Be sure you know what you are doing if you change the resetvec of the provided images.
The fetch.c file defines a fetch function that you should not need to modify. The fetch function loads an
internal register called the instruction register (’ir’) with the byte located at the address stored in the pc. All
opcodes for the 6502 are defined by a single byte. Next the fetch function retrieves the necessary operands
for the specified opcode. To do this it consults a table that describes all the opcodes (OPCodeTable). The
tables structure is described in instruction.h and initialized in instruction.c.
Each entry of the OPCodeTable gives the details for how to interpret each opcode. This includes the address-
ing mode and a pointer to a function which implements the actual behaviour of the opcode (the instruction
4
function). The 6502 supports 16 address modes described in the manuals. The address mode describes
how to interpret the operand bytes (eg. are they an immediate constant, are they an address which con-
tains the actual operand etc.). The instruction.c as provided contains empty functions for the address modes
and instruction functions. The Opcode table has be setup so that these empty functions will automatically
be invoked by the fetch, decode, and execute functions as discussed below. Your major effort will be to
implement the details of the address mode functions and the instruction functions that are in instrument.c.
BE WARNED DO NOT BLINDLY START IMPLEMENTING THEM. You should do this as an iterative
process. All the default addressing and instruction functions will print out a message to standard error and
terminate the emulator if they are invoked. This means that once you structure the loop function correctly
you can start executing the emulator with a memory image and see what functions get triggered and need
implementing to get the memory imaged processed.
The decode.c file contains a decode function that again you should not need to modify. The decode function
forms the next stage of processing of an opcode. The decode function uses the current state of the cpu and
the OPCodeTable to load internal state of the CPU with the information to conduct the execute step.
The execute.c file contains an execute function that you also should not need to modify. The execute function
uses the state of the cpu, as setup by the fetch and decode functions. The execute function invokes the right
instruction function in instruction.c to actually carry out the operation of the current instruction. The fetch
function returns the return code from the instruction function back to the invoking function.
Again your loop function should use the fetch, decode and execute functions to implement the behaviour
of the cpu. You will likely want to return out of the loop if any of these functions returns a value less than
0. This will ensure that if any of the address mode functions or instruction functions return a failure your
emulator will quit. In particular you will want to make sure that when a BRK instruction is executed the
emulator will halt. To do this ensure that the BRK implementation returns a negative value back and that
the loop exits based on this return code.
5.1.1 IO
In general emulating IO devices can be very complicated.
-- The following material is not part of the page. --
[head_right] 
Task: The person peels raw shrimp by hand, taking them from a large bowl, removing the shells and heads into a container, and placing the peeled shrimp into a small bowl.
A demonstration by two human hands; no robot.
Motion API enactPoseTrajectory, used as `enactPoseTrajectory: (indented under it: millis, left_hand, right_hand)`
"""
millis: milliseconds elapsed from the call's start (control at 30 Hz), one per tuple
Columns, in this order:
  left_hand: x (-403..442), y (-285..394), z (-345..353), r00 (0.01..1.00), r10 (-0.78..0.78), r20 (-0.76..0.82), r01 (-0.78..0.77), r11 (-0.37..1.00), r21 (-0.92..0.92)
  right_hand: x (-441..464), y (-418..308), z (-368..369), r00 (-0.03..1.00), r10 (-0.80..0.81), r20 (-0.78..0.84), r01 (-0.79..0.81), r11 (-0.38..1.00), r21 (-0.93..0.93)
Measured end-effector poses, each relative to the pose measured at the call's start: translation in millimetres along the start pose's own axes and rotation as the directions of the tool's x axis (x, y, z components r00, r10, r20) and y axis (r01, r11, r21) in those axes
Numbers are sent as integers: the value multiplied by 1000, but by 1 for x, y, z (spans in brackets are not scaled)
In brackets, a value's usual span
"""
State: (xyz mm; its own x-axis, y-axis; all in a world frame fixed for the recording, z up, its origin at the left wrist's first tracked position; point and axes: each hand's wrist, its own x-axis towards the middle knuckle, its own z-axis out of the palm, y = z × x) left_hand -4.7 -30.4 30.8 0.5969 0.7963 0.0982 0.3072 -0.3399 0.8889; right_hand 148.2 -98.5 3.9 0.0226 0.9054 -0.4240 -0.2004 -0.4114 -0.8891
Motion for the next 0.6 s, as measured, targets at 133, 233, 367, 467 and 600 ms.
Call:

In our case the emulator already has support for a
simple model for interacting with IO devices. In particular it supports Memory Mapped IO. What this means
is that an IO device can take over one or more of the simulated memory addresses. When a program being
executed by the emulator reads or writes these address they will be operating the device mapped to those
addresses . As such if the program are written to operate the devices by reading and writing the appropriate
memory locations the IO will occur as intend. In our case the memory images that do IO expect that when
they write a byte to address 0xFF00, CONSOLE ADDR in console.h this will cause the byte to be written
to the output device (eg. screen). In this way if they want to write an ascii string to the screen they simply
write a sequence of ascii byte values to the “memory mapped” console address. Similarly the programs in
the memory images expect that if they read from the same address they will cause the emulator to read a
character from the input device (eg. keyboard). The read will not return until a character is read. In this way
the programs can read data from the user.
All of the IO infrastructure is provided for you but you must read the code and figure out how to complete
the initialization so that the console code is mapped to the correct address.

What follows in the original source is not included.